What you will do:
Search the records for the string "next", and show each line where it appears.

Data records:
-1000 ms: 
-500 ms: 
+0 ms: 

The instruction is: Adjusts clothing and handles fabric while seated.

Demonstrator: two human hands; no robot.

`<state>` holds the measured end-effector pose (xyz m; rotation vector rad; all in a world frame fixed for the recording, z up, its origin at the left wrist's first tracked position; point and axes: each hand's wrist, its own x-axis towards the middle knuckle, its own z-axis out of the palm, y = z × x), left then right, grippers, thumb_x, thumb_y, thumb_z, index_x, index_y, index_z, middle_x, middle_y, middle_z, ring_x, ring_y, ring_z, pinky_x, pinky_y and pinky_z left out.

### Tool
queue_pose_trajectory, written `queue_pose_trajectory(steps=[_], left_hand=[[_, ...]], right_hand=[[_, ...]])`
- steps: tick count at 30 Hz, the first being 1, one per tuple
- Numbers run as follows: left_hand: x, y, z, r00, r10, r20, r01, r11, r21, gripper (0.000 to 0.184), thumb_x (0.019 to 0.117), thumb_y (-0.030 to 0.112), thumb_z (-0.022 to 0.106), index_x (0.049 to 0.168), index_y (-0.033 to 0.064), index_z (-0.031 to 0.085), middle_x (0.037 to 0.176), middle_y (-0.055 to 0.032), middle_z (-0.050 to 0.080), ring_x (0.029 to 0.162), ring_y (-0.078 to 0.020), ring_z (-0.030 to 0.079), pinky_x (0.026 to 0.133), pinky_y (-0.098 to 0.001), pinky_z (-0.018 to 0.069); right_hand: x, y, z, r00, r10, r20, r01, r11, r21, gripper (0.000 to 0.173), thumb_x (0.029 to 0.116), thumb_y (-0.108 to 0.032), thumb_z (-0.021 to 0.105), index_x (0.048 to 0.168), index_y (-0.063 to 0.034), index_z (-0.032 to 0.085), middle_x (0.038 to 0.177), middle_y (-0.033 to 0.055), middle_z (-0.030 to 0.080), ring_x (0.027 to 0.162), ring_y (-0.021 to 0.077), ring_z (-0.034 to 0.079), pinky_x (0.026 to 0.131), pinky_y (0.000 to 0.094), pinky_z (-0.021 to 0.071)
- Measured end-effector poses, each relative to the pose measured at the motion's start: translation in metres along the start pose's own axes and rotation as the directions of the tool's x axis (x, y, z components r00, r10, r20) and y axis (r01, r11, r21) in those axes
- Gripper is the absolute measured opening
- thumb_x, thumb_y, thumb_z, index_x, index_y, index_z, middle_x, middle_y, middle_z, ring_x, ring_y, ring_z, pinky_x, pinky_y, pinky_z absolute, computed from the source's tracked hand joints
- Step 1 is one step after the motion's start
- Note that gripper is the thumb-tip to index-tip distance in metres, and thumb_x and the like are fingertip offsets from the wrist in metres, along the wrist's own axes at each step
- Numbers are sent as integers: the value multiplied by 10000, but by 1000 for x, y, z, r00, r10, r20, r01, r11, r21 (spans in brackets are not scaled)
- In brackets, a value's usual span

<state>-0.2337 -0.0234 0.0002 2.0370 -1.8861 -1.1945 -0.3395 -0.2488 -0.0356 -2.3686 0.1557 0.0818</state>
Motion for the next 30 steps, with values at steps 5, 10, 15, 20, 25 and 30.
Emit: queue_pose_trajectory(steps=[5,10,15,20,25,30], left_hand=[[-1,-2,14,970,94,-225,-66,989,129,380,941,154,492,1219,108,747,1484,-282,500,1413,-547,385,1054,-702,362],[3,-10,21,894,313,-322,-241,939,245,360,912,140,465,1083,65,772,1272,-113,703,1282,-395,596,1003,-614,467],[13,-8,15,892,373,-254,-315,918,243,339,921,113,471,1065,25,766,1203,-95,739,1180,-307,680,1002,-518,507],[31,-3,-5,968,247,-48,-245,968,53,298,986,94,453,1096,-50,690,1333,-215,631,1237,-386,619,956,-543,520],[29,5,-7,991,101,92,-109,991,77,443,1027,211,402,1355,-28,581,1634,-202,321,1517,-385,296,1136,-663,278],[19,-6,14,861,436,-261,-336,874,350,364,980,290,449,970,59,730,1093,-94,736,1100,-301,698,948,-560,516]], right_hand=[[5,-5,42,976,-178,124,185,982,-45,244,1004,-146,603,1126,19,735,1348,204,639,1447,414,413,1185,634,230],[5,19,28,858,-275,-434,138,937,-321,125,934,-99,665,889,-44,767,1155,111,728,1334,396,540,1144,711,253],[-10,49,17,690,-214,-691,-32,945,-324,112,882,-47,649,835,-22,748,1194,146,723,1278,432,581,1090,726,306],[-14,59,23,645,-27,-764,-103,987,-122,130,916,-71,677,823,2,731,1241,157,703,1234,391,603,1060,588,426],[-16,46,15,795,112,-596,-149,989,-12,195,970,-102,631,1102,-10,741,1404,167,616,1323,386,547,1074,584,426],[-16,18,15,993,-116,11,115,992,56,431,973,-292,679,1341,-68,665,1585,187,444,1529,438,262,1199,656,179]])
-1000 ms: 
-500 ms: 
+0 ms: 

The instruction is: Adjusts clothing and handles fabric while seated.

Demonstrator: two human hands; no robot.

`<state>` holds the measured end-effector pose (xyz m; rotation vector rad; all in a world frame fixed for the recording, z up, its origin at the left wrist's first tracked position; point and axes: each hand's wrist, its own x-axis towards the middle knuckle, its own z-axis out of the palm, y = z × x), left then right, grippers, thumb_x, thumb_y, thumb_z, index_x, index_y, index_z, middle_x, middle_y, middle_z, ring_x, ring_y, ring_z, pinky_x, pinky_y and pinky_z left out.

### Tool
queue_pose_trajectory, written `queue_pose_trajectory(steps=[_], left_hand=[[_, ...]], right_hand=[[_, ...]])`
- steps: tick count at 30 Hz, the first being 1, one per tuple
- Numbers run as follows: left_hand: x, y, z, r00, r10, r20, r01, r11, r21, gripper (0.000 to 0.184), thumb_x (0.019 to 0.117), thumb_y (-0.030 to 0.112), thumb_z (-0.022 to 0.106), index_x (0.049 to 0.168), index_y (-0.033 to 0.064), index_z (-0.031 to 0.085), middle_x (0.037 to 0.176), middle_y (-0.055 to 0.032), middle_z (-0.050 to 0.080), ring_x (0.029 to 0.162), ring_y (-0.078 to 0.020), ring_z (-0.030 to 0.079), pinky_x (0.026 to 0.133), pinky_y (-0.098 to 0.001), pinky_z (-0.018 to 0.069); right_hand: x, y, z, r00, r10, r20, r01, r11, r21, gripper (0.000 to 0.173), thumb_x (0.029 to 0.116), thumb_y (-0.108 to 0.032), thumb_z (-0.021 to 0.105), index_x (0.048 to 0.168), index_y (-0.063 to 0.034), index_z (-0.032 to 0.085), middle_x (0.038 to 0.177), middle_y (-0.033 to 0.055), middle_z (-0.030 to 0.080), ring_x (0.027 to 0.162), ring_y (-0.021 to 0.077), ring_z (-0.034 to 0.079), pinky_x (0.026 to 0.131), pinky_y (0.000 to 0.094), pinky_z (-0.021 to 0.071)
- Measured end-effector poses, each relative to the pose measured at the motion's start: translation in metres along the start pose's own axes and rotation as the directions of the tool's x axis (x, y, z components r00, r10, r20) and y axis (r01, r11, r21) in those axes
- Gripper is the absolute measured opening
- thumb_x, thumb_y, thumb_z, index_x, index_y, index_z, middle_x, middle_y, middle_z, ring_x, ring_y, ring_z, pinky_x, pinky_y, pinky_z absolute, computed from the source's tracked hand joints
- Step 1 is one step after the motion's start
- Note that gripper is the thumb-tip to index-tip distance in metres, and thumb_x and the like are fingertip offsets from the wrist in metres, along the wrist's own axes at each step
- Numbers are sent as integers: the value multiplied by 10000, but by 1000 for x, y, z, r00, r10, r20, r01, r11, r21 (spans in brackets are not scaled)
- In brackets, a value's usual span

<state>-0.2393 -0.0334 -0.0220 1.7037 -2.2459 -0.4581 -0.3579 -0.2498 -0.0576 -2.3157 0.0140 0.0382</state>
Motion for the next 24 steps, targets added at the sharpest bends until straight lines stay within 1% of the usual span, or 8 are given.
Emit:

Response to this exercise:
Motion for the next 30 steps, with values at steps 5, 10, 15, 20, 25 and 30.
Motion for the next 24 steps, targets added at the sharpest bends until straight lines stay within 1% of the usual span, or 8 are given.

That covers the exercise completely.